## SOURCE MATERIAL:
%%
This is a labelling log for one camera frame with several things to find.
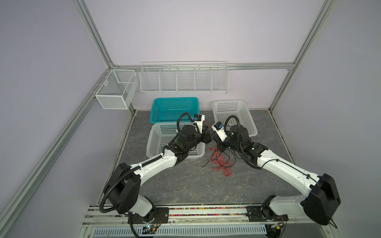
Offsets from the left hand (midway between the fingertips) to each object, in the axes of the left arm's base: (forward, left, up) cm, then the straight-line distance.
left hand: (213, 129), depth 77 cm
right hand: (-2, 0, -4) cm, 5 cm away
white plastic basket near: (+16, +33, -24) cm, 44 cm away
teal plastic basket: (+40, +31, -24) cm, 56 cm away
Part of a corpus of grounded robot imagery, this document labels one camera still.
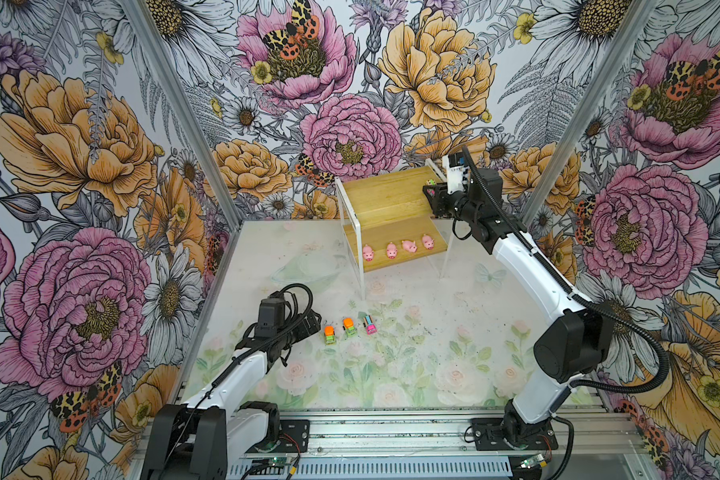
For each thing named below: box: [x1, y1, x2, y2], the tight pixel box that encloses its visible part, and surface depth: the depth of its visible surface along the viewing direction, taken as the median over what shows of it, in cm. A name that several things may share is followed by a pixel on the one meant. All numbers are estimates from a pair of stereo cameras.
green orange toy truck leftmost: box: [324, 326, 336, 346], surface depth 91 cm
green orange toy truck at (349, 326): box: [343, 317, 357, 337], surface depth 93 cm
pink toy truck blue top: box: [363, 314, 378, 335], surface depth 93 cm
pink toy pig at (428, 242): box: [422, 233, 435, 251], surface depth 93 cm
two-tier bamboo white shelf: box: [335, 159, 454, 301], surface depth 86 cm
%%
%%
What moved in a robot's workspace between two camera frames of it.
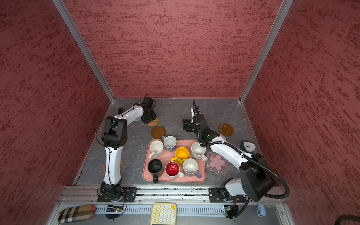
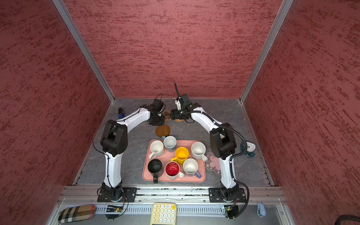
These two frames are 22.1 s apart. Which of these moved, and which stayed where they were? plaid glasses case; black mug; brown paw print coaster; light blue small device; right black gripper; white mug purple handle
%%
## WHAT THE TASK REQUIRES:
Please copy, exactly and with nothing else, the lines above beginning at the line that has "pink toy pig" and ending with the line that has "two-tier bamboo white".

## EXERCISE RESULT:
pink toy pig at (428, 242): box: [422, 233, 435, 251], surface depth 93 cm
two-tier bamboo white shelf: box: [335, 159, 454, 301], surface depth 86 cm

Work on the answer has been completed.